** DATA EXTRACTS follows **

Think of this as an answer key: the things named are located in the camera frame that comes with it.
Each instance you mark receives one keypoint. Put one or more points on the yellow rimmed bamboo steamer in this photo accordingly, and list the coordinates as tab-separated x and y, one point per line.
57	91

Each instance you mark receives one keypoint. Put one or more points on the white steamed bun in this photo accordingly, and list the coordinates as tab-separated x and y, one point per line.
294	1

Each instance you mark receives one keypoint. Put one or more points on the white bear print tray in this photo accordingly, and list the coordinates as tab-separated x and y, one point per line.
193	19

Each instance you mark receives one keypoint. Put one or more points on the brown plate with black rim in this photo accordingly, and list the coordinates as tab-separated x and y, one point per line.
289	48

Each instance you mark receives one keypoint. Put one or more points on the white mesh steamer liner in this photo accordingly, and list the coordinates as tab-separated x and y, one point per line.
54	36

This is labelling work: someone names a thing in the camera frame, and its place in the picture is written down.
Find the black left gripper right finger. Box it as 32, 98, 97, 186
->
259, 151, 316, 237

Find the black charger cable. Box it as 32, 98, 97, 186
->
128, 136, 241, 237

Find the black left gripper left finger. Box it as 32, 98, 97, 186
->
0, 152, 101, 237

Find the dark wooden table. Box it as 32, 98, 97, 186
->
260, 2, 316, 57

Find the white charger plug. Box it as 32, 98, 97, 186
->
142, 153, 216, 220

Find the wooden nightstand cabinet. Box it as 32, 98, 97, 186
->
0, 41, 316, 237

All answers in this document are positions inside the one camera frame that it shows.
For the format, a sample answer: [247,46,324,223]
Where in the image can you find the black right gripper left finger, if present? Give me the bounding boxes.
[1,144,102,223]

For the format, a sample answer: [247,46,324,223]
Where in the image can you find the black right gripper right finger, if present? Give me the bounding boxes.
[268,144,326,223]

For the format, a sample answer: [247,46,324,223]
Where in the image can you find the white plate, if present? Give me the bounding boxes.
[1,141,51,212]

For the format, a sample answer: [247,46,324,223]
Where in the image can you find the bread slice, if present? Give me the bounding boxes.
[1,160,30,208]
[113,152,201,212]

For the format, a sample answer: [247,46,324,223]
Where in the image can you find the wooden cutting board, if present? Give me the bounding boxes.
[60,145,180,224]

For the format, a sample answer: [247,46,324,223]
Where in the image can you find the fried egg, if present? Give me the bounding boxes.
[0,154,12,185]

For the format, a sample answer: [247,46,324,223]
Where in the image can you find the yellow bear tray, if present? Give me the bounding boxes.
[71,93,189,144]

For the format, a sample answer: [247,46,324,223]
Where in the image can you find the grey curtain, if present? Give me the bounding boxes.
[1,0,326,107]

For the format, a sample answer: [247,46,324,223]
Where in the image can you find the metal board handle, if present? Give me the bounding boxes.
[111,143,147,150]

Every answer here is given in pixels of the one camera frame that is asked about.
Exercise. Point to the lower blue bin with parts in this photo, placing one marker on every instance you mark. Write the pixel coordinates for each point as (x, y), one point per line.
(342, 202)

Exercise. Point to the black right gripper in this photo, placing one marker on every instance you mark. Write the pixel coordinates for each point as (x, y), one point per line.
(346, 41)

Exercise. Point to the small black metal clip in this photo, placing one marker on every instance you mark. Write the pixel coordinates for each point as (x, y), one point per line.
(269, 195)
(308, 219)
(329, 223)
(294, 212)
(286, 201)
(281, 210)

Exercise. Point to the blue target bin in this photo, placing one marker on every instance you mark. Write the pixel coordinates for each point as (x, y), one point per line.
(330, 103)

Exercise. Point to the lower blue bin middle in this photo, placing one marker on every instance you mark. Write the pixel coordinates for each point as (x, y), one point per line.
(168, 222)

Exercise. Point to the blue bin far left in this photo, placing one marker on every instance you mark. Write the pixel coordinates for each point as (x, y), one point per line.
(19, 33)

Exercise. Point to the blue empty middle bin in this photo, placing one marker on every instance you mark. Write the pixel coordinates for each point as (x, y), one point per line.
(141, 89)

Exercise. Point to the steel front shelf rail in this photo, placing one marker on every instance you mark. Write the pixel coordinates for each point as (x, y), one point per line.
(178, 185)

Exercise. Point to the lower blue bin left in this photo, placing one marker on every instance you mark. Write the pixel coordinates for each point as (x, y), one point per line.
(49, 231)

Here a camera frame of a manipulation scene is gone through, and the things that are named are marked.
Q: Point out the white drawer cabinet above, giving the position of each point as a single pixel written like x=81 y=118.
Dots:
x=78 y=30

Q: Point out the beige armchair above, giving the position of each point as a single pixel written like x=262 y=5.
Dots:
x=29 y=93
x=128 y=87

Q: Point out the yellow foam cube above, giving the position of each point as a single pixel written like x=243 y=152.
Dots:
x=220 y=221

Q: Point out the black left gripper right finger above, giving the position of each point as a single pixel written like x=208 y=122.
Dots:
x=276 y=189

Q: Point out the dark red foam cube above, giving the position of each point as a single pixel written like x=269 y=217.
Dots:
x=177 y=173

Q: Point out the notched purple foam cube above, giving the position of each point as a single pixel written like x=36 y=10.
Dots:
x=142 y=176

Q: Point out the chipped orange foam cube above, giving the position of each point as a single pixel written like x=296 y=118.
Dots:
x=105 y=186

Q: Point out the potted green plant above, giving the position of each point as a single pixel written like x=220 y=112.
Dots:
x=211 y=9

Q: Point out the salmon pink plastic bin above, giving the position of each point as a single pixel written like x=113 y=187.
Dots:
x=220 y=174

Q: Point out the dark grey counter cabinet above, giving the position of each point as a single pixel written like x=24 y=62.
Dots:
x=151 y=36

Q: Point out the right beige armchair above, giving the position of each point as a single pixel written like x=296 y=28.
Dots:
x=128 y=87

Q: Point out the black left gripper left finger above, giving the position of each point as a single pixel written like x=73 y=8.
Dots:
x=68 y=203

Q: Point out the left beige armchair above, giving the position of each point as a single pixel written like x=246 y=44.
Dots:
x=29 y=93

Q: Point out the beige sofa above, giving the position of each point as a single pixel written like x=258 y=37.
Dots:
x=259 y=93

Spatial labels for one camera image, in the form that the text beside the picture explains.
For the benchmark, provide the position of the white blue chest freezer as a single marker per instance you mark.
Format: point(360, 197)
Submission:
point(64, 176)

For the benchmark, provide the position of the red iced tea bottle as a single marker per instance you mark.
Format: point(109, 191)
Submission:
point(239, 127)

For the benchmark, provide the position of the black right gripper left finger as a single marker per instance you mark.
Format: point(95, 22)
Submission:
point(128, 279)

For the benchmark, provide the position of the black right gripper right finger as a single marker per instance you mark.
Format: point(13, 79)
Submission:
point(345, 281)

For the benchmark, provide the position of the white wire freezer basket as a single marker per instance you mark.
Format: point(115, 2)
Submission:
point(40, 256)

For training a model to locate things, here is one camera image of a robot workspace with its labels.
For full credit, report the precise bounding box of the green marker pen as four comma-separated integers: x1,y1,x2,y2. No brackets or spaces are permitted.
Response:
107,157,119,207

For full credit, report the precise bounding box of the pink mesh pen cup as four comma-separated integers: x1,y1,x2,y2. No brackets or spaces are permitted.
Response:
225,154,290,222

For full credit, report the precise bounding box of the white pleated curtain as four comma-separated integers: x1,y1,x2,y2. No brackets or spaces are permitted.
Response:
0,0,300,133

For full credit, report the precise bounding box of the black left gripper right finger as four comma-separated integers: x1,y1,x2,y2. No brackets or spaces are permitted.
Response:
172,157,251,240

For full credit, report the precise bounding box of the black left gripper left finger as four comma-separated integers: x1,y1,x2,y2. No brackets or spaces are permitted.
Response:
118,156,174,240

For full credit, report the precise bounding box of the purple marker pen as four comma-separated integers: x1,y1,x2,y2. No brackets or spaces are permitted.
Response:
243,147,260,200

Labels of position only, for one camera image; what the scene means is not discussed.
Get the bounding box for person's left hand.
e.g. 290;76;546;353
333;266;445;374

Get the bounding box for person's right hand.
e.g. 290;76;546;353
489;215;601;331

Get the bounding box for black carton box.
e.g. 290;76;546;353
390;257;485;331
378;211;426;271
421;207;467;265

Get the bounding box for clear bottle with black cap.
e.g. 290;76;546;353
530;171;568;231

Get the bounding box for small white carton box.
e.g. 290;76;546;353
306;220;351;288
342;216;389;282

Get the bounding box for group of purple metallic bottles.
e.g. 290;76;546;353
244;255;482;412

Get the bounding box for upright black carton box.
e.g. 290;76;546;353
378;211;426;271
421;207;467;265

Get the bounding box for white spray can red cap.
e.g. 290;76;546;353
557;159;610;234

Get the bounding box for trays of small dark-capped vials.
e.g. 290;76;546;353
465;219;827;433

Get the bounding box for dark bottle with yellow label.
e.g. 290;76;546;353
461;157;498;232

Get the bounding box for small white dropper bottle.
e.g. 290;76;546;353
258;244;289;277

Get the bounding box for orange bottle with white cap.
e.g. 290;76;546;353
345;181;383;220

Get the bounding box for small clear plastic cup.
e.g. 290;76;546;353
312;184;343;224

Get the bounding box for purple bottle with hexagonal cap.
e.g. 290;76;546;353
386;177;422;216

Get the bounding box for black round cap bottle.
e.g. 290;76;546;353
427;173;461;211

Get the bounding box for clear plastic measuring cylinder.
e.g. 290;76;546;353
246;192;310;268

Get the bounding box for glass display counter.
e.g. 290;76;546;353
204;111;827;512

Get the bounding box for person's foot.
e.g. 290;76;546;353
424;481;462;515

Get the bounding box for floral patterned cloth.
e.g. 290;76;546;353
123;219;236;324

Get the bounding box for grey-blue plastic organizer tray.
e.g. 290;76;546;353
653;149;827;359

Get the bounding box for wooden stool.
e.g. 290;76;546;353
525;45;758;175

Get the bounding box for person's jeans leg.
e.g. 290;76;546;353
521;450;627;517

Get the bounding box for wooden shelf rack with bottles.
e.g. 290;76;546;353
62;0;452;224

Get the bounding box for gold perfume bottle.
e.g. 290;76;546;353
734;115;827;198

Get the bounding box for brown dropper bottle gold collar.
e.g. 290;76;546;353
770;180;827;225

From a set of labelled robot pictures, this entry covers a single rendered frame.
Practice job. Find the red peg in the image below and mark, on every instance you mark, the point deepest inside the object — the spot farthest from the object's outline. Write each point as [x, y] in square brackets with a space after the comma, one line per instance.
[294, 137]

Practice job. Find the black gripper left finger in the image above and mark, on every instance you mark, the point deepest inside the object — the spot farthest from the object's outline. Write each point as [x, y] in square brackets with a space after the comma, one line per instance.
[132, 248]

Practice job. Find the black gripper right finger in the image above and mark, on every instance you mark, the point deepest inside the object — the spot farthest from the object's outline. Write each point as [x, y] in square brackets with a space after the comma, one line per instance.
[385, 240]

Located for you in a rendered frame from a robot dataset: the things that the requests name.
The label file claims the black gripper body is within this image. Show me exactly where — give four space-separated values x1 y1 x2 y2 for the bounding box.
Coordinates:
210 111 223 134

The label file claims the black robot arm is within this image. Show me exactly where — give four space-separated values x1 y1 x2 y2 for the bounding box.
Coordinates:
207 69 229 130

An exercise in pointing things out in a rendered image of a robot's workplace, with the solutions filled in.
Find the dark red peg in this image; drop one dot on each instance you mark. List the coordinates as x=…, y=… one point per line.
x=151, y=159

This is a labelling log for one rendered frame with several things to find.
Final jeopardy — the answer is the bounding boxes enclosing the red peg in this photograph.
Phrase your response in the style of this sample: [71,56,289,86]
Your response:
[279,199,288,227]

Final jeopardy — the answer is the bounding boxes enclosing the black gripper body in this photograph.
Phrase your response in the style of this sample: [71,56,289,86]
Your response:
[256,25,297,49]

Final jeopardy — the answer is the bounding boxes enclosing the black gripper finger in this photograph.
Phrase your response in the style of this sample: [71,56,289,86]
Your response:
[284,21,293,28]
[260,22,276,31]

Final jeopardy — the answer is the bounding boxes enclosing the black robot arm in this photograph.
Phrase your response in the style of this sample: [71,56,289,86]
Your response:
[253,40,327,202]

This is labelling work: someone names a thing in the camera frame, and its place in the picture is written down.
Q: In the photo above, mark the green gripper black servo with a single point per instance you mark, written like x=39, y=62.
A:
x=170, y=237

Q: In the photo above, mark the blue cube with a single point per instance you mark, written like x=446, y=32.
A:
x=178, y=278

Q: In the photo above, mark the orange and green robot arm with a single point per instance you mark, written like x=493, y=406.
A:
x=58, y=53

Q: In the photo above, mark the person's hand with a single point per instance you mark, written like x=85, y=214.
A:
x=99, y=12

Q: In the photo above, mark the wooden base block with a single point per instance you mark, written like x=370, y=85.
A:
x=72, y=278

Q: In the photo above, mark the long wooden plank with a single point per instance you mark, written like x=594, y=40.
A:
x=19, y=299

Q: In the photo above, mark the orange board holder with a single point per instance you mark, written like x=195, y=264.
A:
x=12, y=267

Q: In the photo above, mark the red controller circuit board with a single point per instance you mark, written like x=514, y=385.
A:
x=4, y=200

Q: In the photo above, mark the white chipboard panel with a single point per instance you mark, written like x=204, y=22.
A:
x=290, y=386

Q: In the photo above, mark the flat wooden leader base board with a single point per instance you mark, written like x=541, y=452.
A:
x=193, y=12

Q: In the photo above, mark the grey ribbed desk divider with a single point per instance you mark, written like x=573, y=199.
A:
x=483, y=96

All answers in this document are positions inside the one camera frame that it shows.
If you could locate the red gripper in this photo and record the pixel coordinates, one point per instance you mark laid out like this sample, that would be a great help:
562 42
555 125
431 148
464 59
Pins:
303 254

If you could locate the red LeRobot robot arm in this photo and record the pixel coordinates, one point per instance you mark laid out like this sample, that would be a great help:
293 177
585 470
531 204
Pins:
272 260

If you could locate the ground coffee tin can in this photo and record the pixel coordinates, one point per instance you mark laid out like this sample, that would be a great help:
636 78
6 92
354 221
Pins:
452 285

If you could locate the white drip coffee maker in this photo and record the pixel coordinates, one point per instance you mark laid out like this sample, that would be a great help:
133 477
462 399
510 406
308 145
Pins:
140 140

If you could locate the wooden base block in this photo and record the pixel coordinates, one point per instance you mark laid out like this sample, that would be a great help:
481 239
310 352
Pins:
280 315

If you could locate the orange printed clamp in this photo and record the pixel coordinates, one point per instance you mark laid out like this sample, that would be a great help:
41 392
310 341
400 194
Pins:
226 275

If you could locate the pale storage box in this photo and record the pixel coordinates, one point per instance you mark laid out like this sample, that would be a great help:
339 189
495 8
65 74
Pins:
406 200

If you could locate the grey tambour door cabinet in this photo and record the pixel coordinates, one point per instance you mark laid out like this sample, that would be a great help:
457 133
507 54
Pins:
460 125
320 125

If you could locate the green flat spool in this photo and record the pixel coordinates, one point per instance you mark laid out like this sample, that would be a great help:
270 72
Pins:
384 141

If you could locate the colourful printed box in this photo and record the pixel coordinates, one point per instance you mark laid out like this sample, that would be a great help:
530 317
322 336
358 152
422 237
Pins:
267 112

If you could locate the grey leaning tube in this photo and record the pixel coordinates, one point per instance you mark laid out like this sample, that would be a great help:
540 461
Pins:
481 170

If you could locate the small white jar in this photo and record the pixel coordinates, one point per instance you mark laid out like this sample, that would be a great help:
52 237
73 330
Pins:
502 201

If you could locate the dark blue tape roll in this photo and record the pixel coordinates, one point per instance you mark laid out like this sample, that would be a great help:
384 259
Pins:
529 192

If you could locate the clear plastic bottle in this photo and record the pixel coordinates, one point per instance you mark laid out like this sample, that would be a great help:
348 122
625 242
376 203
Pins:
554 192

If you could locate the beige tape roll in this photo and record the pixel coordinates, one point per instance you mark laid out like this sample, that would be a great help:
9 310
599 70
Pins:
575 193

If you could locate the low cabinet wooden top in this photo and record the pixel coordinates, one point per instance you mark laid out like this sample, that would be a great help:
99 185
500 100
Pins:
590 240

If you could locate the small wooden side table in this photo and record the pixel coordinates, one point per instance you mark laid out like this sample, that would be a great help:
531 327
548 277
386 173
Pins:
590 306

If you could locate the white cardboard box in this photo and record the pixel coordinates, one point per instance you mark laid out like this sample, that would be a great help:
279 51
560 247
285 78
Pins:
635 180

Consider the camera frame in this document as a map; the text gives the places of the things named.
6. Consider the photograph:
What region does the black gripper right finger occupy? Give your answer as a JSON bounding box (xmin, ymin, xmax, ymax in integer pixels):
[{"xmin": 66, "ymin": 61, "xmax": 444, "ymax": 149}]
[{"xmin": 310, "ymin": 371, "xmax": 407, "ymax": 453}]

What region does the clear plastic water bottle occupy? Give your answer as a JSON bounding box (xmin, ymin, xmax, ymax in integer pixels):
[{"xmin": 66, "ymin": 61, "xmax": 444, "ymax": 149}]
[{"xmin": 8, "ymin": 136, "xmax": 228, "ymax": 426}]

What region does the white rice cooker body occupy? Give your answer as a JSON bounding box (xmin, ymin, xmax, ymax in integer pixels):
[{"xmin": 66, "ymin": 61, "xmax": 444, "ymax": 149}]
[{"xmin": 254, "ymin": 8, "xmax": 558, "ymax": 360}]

** End of DATA EXTRACTS **

▸ **WHAT IS BEING ASKED**: The lines above, from the first through the one containing "Find the black left gripper left", must be restated word for word, with nothing added.

▸ **TASK ANSWER**:
Think of this as an answer key: the things named are located in the camera frame that comes with it.
Each instance you mark receives one keypoint. Put one or more points on the yellow rimmed bamboo steamer in this photo accordingly, and list the coordinates as tab-separated x and y, one point per line.
57	91

Each instance you mark receives one keypoint. Put one or more points on the white steamed bun in this photo accordingly, and list the coordinates as tab-separated x and y, one point per line.
294	1

Each instance you mark receives one keypoint. Put one or more points on the white bear print tray in this photo accordingly, and list the coordinates as tab-separated x and y, one point per line.
193	19

Each instance you mark receives one keypoint. Put one or more points on the brown plate with black rim in this photo accordingly, and list the coordinates as tab-separated x and y, one point per line.
289	48

Each instance you mark receives one keypoint. Put one or more points on the white mesh steamer liner in this photo accordingly, and list the coordinates as tab-separated x and y, one point per line.
54	36

This is labelling work: someone names a thing in the camera frame, and its place in the picture is written down.
Find the black left gripper right finger. Box it as 32, 98, 97, 186
->
259, 151, 316, 237

Find the black charger cable. Box it as 32, 98, 97, 186
->
128, 136, 241, 237

Find the black left gripper left finger. Box it as 32, 98, 97, 186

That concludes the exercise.